News

Regional Updates: Moratorium on loans

21.04.2020

Regulators and bank associations across CEE have introduced or suggested a moratorium on loans to mitigate potential adverse consequences of the coronavirus situation. Below is a bullet point summary regarding Czech Republic, Hungary, Poland, Romania and Slovakia. No further details have been released at the time this paper was prepared. Based on information available at this stage the moratorium would apply to loans granted by/owed to local banks regulated by the relevant local regulator or at least governed by the given local law.

Czech Republic

  • the government has issued a soft recommendation that banks allow a 3-month moratorium;   
  • this has recently been followed by a hard proposal to amend the law so as to allow for a borrower opt-in relief scheme whereby both personal/residential and corporate loans are subject to a 3 or 6 (at the borrower´s discretion) deferral (corporate borrowers are still obliged to pay interest on the loans, whereas for private individuals the moratorium includes both principal and appurtenances);   
  • the borrower must declare that his inability to meet contractual obligations is the direct result of the current Covid-19 pandemic, however, the banks will not independently verify such claims;
  • an insolvency moratorium is currently being prepared that would absolve debtors of the duty to file a debtor´s insolvency petition, furthermore, creditors´ insolvency petitions would be suspended until 31 August, however this is still in the planning stages.

Hungary

  • the government has announced a moratorium on loans, covering capital, interest and fees;   
  • the moratorium should last by the end of 2020;   
  • it should apply to all residential and corporate loans including loans from employers to employees but not including non-performing loans already sold by banks;   
  • it should apply automatically, however, borrowers may opt out;   
  • at present, no insolvency moratoriums or other special measures have been enacted.

Poland

  • banks through the Polish Banks Association have announced optional moratoriums on loans;
  • the period of the moratorium can last up to 3 months;
  • it should apply to residential, consumer and corporate loans, the definition is however rather vague and it is not certain to what extent it will be deemed to apply to large corporate loans and project loans;
  • moratorium is not automatic but borrower should apply separately and demonstrate the deterioration of its situation due to the current pandemic; an email request is sufficient to apply;
  • until today over 200 thousand customers have already applied for a moratorium under the proposed scheme;
  • additionally, the so called “anti-crisis shield” act was passed by parliament and signed by the President of Poland on 31 March; it includes regulations which limit the maximum costs of consumer loans;
  • at present, no insolvency moratoriums have been enacted; however, the Ministry of Justice is currently working on a draft bill which may introduce such moratorium for a period ending three months after the state of epidemic in Poland is called off;
  • the moratorium will likely only apply to those businesses whose financial difficulties are the result of the Covid-19 pandemic and whose financial situation prior to the pandemic was sound.

Romania

  • the National Bank assures that it will provide for sufficient funds and cash on the market;
  • the suspension of payment of instalments under the loans granted by banks and non-banking financial institutions was introduced by law for 1 to maximum 9 months, but no later than 31 December 2020, and is applicable for individuals whose revenues have been directly or indirectly affected by the serious situation generated by Covid-19 pandemic.
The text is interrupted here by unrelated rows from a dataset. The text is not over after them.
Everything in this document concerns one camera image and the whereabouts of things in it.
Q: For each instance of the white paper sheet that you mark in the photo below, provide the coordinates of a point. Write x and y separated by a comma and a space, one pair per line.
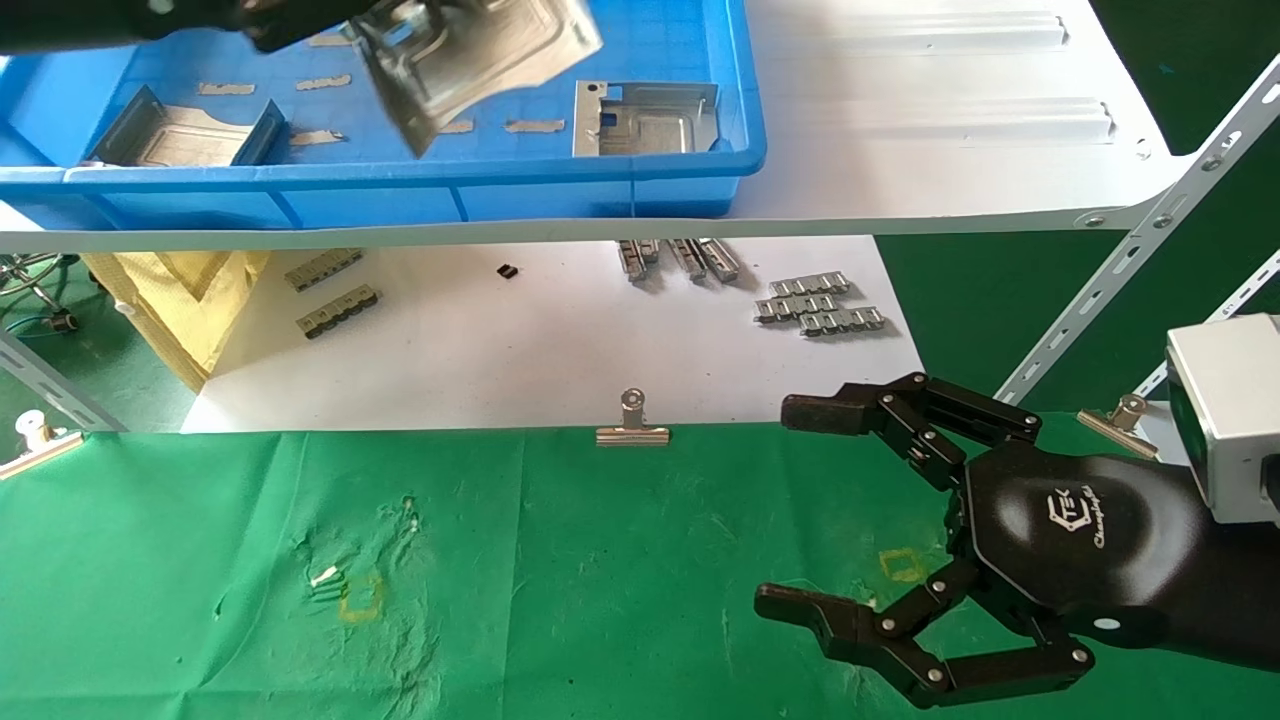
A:
520, 350

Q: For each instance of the white paper scrap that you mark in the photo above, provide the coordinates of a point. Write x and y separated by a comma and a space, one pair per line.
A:
325, 577

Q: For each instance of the white metal shelf panel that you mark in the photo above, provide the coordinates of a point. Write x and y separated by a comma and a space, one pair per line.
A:
900, 160

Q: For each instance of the large bent sheet metal part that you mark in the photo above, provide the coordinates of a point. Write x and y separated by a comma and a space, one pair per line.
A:
480, 70

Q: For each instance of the grey connector strip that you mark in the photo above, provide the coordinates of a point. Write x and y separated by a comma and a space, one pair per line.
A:
325, 270
338, 312

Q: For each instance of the grey slotted angle bar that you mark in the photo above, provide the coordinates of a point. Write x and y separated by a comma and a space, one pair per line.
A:
60, 385

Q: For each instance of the silver connector strip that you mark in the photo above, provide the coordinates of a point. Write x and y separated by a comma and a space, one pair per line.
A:
843, 322
810, 285
636, 260
688, 260
797, 308
722, 260

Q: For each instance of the flat notched sheet metal part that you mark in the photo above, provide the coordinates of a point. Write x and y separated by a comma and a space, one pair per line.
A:
655, 130

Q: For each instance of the metal chair base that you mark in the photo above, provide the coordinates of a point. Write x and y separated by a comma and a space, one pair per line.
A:
40, 290

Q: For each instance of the green cloth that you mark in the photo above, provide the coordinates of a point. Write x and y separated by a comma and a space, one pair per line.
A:
600, 580

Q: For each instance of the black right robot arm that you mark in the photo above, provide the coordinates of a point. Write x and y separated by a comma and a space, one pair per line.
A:
1245, 590

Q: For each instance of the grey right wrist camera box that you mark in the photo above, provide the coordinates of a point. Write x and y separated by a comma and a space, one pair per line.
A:
1230, 410

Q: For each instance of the sheet metal part folded ends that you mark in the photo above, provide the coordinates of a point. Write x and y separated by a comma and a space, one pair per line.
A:
185, 140

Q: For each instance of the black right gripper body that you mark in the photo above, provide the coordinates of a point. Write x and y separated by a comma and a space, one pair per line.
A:
1080, 540

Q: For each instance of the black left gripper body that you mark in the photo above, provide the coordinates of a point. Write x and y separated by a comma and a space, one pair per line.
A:
190, 15

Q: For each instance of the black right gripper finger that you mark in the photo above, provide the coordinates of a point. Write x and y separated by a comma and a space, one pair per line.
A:
850, 625
840, 412

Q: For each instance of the blue plastic bin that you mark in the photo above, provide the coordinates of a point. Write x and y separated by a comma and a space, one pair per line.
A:
560, 190

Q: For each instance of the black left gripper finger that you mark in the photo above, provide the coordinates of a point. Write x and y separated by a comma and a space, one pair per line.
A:
300, 22

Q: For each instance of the beige tape strip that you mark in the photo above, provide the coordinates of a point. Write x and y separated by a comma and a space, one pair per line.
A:
535, 126
328, 41
226, 88
318, 138
325, 82
460, 127

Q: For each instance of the white slotted shelf upright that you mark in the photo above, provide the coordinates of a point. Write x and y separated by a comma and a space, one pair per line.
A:
1250, 285
1120, 270

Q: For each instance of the yellow woven bag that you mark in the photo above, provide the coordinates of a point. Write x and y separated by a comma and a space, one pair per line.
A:
170, 300

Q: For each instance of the silver binder clip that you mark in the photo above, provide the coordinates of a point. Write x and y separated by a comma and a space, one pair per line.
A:
40, 450
1115, 428
634, 434

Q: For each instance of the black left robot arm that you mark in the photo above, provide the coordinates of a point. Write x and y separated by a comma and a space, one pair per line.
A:
60, 22
The individual entrepreneurs and companies of any size and scope of activity can also benefit from the moratorium provided that their activities are totally or partially suspended for the duration of the emergency state as an effect of the decisions issued by the competent public authorities, they possess the certificate of emergency issued by the Ministry of Economy, Energy and Business Environment and they are not in insolvency at the date of request for application of the moratorium. In all cases, the moratorium can be applied only upon the borrowers’ request;
  • the government has announced that it will increase the credit guarantee threshold for SMEs with RON 5 billion (approx. EUR 1 billion);
  • loans for investments and working capital will have the interest subsidized by the state and the guarantee will be of 90% for loans up to RON 1 million and of 80% for those exceeding that amount;
  • the banks have begun to offer the grace period for loan rates even prior to the enactment of the moratorium regulation.

Slovakia

  • up to 9 months postponement of loan rates was introduced, applicable only to consumer credits, individual entrepreneurs and SME´s;   
  • postponement is not granted automatically, a written request of the borrower is to be filed;
  • previous unpaid rates disqualify the applicant;   
  • creditors have the obligation to publish the information on postponement opportunity on their websites;
  • for postponed rates, additional security must not be required by the banks;   
  • as a consideration for the loan moratorium, the government declared its readiness to forgive the banking tax this year;   
  • banks had even earlier begun to offer the grace period for loan rates on individual basis;   
  • statutory period for debtor´s insolvency application has been prolonged from 30 to 60 days for insolvencies occurred between 12 March and 30 April 2020;   
  • temporary ban on mortgage/pledge executions and public auctions until 30 April 2020 has been introduced.